**What is needed**
Exactly retype the opening line of the entries and every line after it, ending with the line that contains "query (the noun phrase to segment): blue". Skip all pictures.

** Opening Material shown block **

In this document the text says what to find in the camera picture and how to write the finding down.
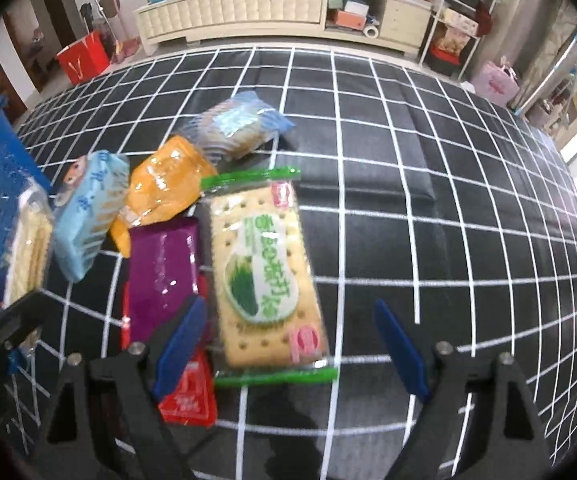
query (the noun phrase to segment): orange snack package
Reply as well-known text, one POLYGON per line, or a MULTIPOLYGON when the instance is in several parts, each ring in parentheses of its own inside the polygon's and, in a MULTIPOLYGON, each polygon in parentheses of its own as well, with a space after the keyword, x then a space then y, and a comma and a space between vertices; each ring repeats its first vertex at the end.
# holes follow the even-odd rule
POLYGON ((142 162, 130 176, 126 205, 110 227, 122 256, 130 257, 131 227, 166 222, 181 213, 200 197, 201 180, 214 174, 213 165, 180 136, 142 162))

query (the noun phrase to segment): blue gripper pad
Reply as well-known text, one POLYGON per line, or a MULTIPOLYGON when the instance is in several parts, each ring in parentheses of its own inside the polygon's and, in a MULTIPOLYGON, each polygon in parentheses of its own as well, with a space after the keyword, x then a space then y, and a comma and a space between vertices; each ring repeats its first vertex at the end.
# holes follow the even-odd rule
POLYGON ((206 327, 206 305, 204 299, 197 296, 157 360, 155 384, 151 390, 157 402, 171 394, 177 387, 184 368, 204 333, 204 327, 206 327))
POLYGON ((375 302, 374 320, 406 391, 425 402, 431 390, 422 355, 384 300, 375 302))

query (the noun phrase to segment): screw
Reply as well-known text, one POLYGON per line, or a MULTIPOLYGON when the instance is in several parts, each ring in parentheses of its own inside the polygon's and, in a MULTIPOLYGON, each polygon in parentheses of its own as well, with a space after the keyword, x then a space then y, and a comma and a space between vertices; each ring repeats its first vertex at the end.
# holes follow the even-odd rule
POLYGON ((128 353, 131 355, 142 355, 145 349, 146 345, 144 343, 135 341, 128 346, 128 353))
POLYGON ((453 346, 447 341, 440 341, 435 345, 435 349, 440 355, 450 355, 453 353, 453 346))
POLYGON ((515 359, 513 358, 513 356, 511 354, 509 354, 508 352, 502 352, 500 354, 500 362, 503 365, 512 365, 513 362, 515 361, 515 359))
POLYGON ((69 355, 66 362, 71 366, 78 366, 82 362, 82 354, 74 352, 69 355))

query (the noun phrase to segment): black grid mat
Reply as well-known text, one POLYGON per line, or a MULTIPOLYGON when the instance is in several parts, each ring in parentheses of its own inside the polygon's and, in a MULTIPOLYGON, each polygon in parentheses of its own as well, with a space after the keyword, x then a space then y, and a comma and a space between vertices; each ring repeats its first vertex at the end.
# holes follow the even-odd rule
MULTIPOLYGON (((296 124, 238 166, 302 169, 301 218, 341 377, 219 391, 217 427, 190 457, 200 478, 384 476, 420 407, 373 327, 377 298, 461 351, 514 353, 559 460, 577 441, 577 194, 550 139, 507 110, 368 58, 242 48, 101 76, 41 104, 19 134, 53 183, 99 149, 135 168, 175 124, 245 89, 296 124)), ((11 387, 21 446, 65 356, 118 351, 128 263, 107 241, 80 283, 52 267, 55 315, 11 387)), ((440 476, 455 470, 471 400, 440 476)), ((185 450, 206 437, 173 433, 185 450)))

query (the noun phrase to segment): red snack package
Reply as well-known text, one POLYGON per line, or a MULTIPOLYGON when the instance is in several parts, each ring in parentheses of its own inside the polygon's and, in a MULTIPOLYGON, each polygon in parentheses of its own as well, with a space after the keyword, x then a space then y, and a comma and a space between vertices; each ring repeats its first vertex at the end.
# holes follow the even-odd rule
MULTIPOLYGON (((206 297, 206 278, 200 275, 198 286, 200 295, 206 297)), ((128 310, 128 283, 124 285, 122 301, 121 348, 130 344, 130 315, 128 310)), ((210 428, 217 420, 217 404, 213 390, 213 375, 206 358, 206 352, 197 348, 190 359, 175 391, 159 404, 165 422, 190 424, 210 428)))

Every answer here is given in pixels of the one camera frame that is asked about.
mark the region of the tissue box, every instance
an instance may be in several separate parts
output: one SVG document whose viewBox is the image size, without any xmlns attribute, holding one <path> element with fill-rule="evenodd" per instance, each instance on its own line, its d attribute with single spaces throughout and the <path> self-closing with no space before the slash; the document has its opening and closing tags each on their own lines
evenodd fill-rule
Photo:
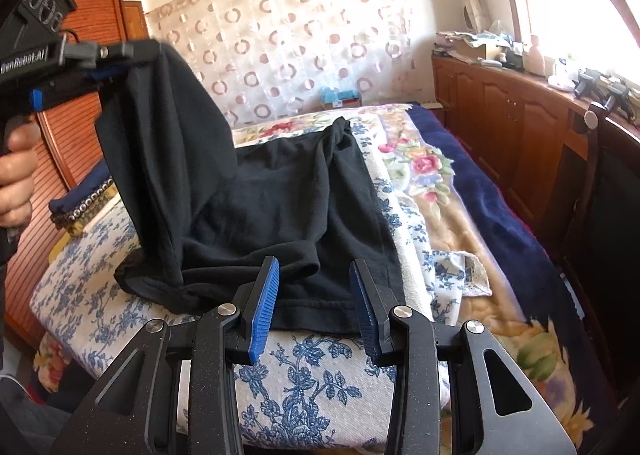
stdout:
<svg viewBox="0 0 640 455">
<path fill-rule="evenodd" d="M 324 110 L 361 107 L 362 96 L 355 89 L 336 92 L 325 87 L 322 89 L 321 102 Z"/>
</svg>

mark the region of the sneaker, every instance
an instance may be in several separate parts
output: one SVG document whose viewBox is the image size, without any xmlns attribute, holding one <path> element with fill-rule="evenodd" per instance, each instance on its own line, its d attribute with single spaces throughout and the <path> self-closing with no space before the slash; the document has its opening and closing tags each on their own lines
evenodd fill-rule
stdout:
<svg viewBox="0 0 640 455">
<path fill-rule="evenodd" d="M 32 401 L 32 398 L 29 395 L 29 392 L 27 391 L 27 389 L 22 385 L 20 381 L 18 381 L 12 375 L 0 374 L 0 387 L 4 387 L 4 390 L 2 391 L 2 393 L 4 393 L 5 391 L 11 391 L 12 393 L 15 393 L 21 390 L 26 394 L 29 400 Z"/>
</svg>

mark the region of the window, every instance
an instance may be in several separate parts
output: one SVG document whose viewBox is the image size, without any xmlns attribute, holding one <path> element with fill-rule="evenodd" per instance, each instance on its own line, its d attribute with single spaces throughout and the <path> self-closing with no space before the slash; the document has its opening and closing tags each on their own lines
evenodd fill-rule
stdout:
<svg viewBox="0 0 640 455">
<path fill-rule="evenodd" d="M 640 20 L 640 0 L 625 0 Z M 522 37 L 540 37 L 545 55 L 640 83 L 640 48 L 610 0 L 515 0 Z"/>
</svg>

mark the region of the wooden cabinet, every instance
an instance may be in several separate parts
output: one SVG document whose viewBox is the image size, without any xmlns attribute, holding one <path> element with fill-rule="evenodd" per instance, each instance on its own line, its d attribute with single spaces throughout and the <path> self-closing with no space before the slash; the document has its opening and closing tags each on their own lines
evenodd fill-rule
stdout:
<svg viewBox="0 0 640 455">
<path fill-rule="evenodd" d="M 563 146 L 582 152 L 584 137 L 571 122 L 586 109 L 543 80 L 513 71 L 433 58 L 436 99 L 446 108 L 446 127 L 504 193 L 511 209 L 534 233 L 548 237 L 552 193 Z M 564 198 L 567 204 L 570 198 Z"/>
<path fill-rule="evenodd" d="M 520 133 L 513 115 L 513 97 L 508 83 L 500 78 L 481 79 L 478 99 L 481 139 L 476 162 L 498 186 L 510 182 Z"/>
<path fill-rule="evenodd" d="M 451 128 L 462 146 L 473 155 L 479 141 L 478 127 L 481 114 L 478 112 L 478 82 L 465 71 L 454 76 L 450 98 Z"/>
<path fill-rule="evenodd" d="M 124 23 L 127 27 L 127 36 L 130 40 L 149 37 L 142 2 L 139 0 L 125 0 L 122 3 L 122 12 L 124 14 Z"/>
<path fill-rule="evenodd" d="M 568 113 L 535 89 L 523 88 L 518 94 L 514 118 L 520 138 L 513 180 L 505 196 L 517 215 L 535 228 L 541 223 L 556 180 Z"/>
<path fill-rule="evenodd" d="M 433 82 L 436 91 L 436 100 L 445 111 L 451 108 L 451 92 L 453 90 L 454 74 L 446 65 L 433 64 Z"/>
</svg>

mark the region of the bottle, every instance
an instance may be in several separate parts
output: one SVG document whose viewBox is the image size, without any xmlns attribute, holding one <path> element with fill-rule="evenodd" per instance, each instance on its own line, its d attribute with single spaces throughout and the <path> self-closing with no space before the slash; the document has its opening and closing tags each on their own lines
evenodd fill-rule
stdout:
<svg viewBox="0 0 640 455">
<path fill-rule="evenodd" d="M 531 47 L 528 52 L 524 52 L 522 55 L 522 61 L 524 70 L 535 74 L 536 76 L 545 77 L 545 57 L 540 52 L 540 38 L 532 34 L 531 35 Z"/>
</svg>

** Closing Material shown block **

**Solved problem**
In this document the text says what to find in the camera picture and how to write the finding down.
query (the noun phrase to segment): orange snack package
Reply as well-known text, one POLYGON per line, or a MULTIPOLYGON when the instance is in several parts, each ring in parentheses of its own inside the polygon's and, in a MULTIPOLYGON, each polygon in parentheses of its own as well, with a space after the keyword, x then a space then y, and a comma and a space between vertices; each ring repeats its first vertex at the end.
# holes follow the even-odd rule
POLYGON ((142 162, 130 176, 126 205, 110 227, 122 256, 130 257, 131 227, 166 222, 181 213, 200 197, 201 180, 214 174, 213 165, 180 136, 142 162))

query (the noun phrase to segment): blue gripper pad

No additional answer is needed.